Arthur Christmas
Sony Pictures Animation

It’s a week before Christmas, and all through the land, people are desperately looking for a new holiday movie. Not that there’s anything wrong with It’s a Wonderful Life or Miracle on 34th Street or Gremlins or Die Hard or Scrooged or The Muppet Christmas Carol or Elf, you understand … but they’ve all been around long enough that we know them backwards and forwards. And sure, revisiting a beloved movie can give one great pleasure … but the thrill is a little faded, you know?

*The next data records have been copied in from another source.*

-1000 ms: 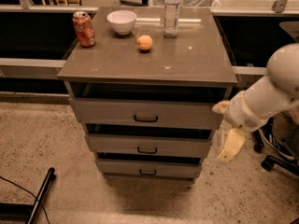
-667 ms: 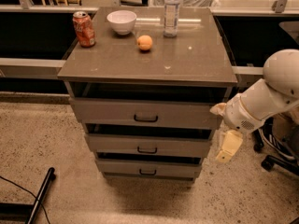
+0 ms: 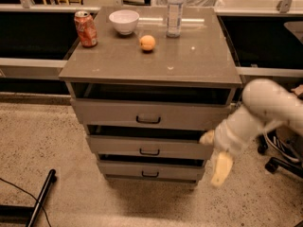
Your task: Open bottom drawer
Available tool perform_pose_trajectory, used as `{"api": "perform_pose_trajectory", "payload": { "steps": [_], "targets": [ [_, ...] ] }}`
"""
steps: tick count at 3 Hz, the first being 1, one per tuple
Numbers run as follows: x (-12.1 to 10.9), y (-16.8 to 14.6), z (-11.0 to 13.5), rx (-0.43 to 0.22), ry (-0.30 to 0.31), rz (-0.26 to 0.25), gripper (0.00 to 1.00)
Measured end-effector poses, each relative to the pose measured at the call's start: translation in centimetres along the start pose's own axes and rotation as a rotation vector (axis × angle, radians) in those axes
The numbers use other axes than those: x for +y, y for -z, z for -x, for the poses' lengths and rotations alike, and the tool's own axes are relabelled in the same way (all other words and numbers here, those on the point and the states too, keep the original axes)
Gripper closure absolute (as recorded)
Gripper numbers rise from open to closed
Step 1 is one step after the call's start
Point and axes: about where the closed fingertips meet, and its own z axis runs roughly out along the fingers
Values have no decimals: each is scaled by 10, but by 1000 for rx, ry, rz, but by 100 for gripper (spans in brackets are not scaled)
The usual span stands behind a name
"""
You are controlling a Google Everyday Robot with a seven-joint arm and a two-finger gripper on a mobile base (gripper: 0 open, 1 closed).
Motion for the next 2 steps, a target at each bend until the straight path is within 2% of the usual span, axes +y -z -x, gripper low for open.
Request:
{"api": "perform_pose_trajectory", "payload": {
  "steps": [1, 2],
  "targets": [
    [-2, -68, -76, -187, -101, -20, 0],
    [-7, -91, -105, -225, -153, -49, 0]
  ]
}}
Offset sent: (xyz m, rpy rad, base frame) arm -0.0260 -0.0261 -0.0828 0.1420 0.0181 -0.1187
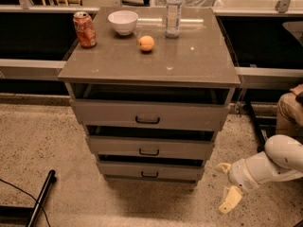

Well, I’ve got something for you. Last year, Sony Pictures Animation released a genuine holiday treasure … but no one saw it. The movie was Arthur Christmas, which everyone naturally assumed would be a big-screen Christmas episode of the Arthur cartoon. Unfortunately, Arthur Christmas has nothing to do with that established property, and when people heard that they kind of shrugged and looked elsewhere for their 3D family moviegoing entertainment.

I’ll give you this: The title of Arthur Christmas is problematic outside of the United Kingdom and maybe Australia; it’s a pun on the English pronunciation of “Arthur,” which sounds a lot like “Father,” and thus sounds like “Father Christmas” if you say it quickly. And Santa Claus is known by the name Father Christmas in the UK … though the movie, which was produced by the English toon shop Aardman Animation, refers to him as Santa throughout. So the title was never gonna be an easy sell … but once you see the movie you’ll understand no other title would fit.

That’s because Arthur Christmas is a delight from beginning to end – a smart, sweet and utterly charming CG comedy about Santa’s nervous younger son trying to deliver a missed package to a little girl in England. She asked for a bike. It fell behind a shelf. And because young Arthur is a little on the obsessive side, he will put himself in mortal danger (repeatedly) to put things right.

Like all of Aardman’s features, Arthur Christmas features a magnificent voice cast that includes James McAvoy, Jim Broadbent, Hugh Laurie, Imelda Staunton, Bill Nighy and Laura Linney. And it’s made with the same love of eccentricity and silliness that distinguished Wallace and Gromit in The Curse of the Were-Rabbit, Flushed Away and The Pirates! Band of Misfits. (None of those is particularly Christmassy, but you could do worse than watch them over the holidays, too.) The visuals are gorgeous, the characters sharply written, and the themes of the film are developed with intelligence and wit. It’s a delight from start to finish.

Arthur Christmas came out on disc last month. (The Blu-ray is particularly nice.) You have a whole week to catch up to it. I’m not making threats or anything, but if you choose to ignore it, you have no one to blame but yourself for that lump of coal.